Context Statement: This was my final project for my Corpus linguistics class. For this report I used both technology and critical thinking to compare and contrast different linguistic features between different authors.


With the wide array of literature that composes fiction, often the focus of linguists is to define the characteristics of the genre as a whole rather than analyzing individual sub-genres. The goal of this study is to take sample works from three important fantasy authors from different time periods, compare them with a multi-dimensional analysis, and discover what lexical characteristics differentiate fantasy novels from each other as well as general fiction.

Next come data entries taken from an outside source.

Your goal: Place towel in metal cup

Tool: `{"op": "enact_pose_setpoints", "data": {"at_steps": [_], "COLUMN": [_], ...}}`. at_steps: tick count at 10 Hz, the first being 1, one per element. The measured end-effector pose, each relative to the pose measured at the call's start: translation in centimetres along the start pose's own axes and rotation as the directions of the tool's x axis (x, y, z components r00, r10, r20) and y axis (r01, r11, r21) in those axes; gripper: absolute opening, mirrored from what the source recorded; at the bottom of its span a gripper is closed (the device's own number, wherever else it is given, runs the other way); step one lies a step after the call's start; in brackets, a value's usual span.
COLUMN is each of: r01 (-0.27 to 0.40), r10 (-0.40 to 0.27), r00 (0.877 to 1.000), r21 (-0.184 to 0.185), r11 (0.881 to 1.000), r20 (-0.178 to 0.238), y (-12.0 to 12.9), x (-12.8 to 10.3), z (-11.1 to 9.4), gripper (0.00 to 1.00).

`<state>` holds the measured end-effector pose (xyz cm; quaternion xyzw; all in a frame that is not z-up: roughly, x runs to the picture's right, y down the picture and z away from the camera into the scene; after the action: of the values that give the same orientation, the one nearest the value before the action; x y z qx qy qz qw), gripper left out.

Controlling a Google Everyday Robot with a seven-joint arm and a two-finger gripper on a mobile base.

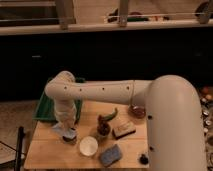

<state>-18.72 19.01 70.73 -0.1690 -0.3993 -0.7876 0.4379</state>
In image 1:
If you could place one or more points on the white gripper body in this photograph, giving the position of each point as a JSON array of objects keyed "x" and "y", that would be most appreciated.
[{"x": 65, "y": 113}]

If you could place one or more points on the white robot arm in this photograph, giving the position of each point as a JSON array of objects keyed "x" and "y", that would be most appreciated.
[{"x": 174, "y": 125}]

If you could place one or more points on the green plastic tray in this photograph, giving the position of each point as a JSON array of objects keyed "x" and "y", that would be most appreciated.
[{"x": 45, "y": 108}]

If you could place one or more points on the green pepper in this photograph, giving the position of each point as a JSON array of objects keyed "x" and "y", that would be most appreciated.
[{"x": 111, "y": 116}]

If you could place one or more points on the black stand left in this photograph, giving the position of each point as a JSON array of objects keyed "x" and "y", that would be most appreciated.
[{"x": 19, "y": 145}]

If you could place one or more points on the brown rectangular block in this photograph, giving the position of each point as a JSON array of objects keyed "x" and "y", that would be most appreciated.
[{"x": 123, "y": 130}]

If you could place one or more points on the blue sponge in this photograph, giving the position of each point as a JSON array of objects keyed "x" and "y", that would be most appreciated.
[{"x": 110, "y": 156}]

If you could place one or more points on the brown round bowl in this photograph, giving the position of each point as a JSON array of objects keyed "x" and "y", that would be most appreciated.
[{"x": 137, "y": 111}]

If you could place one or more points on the small black object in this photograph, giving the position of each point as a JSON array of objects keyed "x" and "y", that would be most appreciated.
[{"x": 144, "y": 159}]

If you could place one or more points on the wooden railing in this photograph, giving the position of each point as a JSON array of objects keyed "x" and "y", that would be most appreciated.
[{"x": 20, "y": 17}]

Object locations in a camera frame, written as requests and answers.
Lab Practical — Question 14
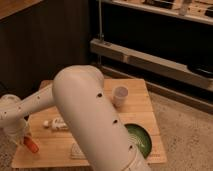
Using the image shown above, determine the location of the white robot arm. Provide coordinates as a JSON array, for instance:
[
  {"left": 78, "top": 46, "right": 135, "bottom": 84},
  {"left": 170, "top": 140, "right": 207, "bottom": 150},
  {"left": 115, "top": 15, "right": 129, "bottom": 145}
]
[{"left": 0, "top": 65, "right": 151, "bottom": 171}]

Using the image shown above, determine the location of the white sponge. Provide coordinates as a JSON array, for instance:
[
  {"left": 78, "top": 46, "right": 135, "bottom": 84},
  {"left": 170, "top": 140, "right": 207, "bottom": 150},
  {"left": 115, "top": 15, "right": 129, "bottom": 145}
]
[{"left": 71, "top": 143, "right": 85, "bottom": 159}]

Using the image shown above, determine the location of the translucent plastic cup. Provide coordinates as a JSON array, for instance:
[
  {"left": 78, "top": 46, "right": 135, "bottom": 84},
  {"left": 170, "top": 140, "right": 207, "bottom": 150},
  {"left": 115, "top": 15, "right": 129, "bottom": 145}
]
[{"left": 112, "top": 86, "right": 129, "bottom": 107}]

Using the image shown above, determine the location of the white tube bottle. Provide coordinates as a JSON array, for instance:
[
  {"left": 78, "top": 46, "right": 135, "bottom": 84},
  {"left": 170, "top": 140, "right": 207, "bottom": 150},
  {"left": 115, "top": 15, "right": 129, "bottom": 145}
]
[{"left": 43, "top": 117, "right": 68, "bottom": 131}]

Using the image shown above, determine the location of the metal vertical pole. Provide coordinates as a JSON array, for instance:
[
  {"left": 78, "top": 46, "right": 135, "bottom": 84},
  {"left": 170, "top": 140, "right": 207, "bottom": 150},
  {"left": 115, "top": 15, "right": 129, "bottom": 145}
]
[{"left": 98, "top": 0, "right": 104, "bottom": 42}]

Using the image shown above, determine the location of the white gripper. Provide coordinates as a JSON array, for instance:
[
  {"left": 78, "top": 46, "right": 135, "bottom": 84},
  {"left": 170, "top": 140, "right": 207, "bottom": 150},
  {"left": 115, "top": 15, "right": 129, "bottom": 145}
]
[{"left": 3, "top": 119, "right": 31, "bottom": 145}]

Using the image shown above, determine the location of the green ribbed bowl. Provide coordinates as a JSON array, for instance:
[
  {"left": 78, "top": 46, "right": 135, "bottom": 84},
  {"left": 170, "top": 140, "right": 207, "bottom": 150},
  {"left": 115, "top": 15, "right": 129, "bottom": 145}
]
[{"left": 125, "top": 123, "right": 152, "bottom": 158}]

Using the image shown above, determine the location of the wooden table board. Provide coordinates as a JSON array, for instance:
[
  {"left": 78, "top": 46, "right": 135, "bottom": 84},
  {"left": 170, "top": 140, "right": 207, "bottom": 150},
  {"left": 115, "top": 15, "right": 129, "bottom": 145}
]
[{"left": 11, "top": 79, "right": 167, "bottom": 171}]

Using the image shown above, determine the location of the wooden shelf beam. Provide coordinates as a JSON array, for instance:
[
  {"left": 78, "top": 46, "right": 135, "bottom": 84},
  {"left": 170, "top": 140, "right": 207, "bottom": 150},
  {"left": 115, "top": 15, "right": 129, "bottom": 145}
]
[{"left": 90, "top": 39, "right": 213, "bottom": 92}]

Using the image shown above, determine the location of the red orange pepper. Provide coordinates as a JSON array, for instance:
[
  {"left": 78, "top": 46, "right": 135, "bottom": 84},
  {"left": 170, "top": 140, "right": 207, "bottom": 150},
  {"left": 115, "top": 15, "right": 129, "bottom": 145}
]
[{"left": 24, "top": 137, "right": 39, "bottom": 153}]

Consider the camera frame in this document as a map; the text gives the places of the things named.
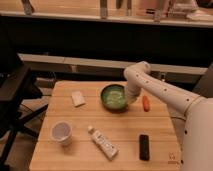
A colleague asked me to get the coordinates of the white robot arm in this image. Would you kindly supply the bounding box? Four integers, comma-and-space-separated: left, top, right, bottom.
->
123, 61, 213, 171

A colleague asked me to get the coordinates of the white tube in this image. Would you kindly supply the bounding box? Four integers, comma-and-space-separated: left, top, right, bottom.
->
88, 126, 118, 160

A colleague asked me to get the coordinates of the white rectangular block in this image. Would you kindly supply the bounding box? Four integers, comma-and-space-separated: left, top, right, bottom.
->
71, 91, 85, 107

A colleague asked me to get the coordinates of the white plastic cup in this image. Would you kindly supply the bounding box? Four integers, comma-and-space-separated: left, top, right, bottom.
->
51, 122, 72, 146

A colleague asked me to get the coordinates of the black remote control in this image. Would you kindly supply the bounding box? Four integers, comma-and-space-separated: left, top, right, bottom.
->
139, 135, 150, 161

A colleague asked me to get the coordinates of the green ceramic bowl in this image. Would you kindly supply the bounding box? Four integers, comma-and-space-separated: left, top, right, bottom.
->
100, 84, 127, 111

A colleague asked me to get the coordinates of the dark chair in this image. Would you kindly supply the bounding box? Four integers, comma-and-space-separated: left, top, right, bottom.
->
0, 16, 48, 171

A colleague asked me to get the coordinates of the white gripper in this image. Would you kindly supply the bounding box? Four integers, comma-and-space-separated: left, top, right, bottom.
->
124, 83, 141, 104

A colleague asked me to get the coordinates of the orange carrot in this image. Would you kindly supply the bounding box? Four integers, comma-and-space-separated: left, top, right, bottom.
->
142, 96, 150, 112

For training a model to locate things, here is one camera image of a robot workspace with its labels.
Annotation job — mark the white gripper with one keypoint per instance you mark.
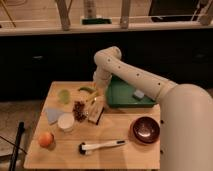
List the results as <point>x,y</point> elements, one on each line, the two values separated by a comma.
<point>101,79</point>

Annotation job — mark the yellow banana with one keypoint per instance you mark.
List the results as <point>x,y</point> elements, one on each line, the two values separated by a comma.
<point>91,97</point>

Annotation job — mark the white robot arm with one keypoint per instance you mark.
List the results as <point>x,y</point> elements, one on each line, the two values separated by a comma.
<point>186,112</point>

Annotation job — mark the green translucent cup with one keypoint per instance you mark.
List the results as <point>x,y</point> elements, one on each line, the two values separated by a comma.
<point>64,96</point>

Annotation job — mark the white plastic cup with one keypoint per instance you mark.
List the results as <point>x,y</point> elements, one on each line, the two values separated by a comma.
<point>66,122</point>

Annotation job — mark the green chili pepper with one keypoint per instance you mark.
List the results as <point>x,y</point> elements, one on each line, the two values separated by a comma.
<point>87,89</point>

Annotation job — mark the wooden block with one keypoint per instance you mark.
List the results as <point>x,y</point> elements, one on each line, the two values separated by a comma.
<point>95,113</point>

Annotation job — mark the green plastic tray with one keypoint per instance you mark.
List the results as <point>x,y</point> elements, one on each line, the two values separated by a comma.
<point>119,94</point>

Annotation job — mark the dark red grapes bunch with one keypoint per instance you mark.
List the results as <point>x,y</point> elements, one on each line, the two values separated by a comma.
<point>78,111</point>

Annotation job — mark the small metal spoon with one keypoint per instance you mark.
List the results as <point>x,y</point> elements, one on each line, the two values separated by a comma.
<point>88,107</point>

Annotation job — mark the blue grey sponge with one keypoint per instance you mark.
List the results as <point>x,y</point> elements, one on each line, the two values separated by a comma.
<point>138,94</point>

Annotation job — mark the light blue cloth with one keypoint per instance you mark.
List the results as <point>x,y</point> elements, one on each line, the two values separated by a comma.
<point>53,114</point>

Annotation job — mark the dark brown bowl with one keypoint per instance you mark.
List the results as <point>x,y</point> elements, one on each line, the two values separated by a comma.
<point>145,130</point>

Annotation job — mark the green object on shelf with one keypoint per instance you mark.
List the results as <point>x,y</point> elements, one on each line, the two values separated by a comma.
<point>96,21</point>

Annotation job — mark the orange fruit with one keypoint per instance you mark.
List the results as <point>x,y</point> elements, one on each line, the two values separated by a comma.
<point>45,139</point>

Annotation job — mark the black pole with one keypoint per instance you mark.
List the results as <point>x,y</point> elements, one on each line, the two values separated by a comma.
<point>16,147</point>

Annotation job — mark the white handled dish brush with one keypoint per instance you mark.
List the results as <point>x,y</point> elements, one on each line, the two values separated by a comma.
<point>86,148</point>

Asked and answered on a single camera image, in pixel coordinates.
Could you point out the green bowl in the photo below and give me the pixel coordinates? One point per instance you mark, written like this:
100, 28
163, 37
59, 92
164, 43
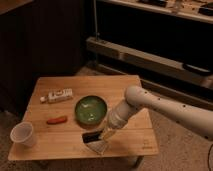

To make the corpus used for this analysis, 5 sections were taken from each author, for a total of fifteen text files. The first novel chosen was the first book of the Lord of the Rings Trilogy, The Fellowship of the Ring, written by J.R.R. Tolkien and published in 1954. The second novel was the first book of the Wheel of Time Series, Eye of the World, written by Robert Jordan and published in 1990. The third selection for the corpus were the first two books of the Inheritance Cycle, Eragon and Eldest, written by Christopher Paolini and published in 2002 and 2005 respectively.

One difference between novels was chapter size; As the books approached present day, their chapter size became increasingly shorter. This was also a factor in using the first two Paolini books instead of one. To keep file size consistent between novels, between 6,000 and 12,000 words, 1 chapter: 1 file for Fellowship of the Ring, 2:1 for Eye of the World, 3:1 for Inheritance. 45,709 words were sampled from Tolkien, 45,467 from Jordan, and 44,423 from Paolini, for a total corpus of 135,599 words.

While all three authors have the same purpose of presenting a narrative fiction set in a fantasy world, their audiences vary slightly. Tolkien, an ancient language professor, focuses much more on language, history, and poetry, writing to a more academic audience. Robert Jordan, while using simpler language than Tolkien, has adult content, so his audience should be considered an adult audience. Chistopher Paolini, who himself was a very young author when writing these books, wrote to a Young Adult audience.

All three stories have the same premise. A young male protagonist who has grown up as a commoner is thrown into a journey with a party of companions when a dark evil threatens the land. This narrative similarity allowed for increased focus on the lexical differences between the pieces.


To analyze these novels, the Multi-dimensional Analysis developed by Dr. Douglas Biber was used. This analysis focused on Dr. Biber’s first three dimensions. Dimension 1 distinguishes affective, interactional, and generalized content from informational density and precision; Dimension 2 distinguishes between narrative and non-narrative discourse; Dimension 3 distinguishes elaboration versus situation-dependent reference (Biber, Conrad,and Reppen, 152-153). All normed counts in this analysis were multiplied by 1000, as each file was analyzed individually.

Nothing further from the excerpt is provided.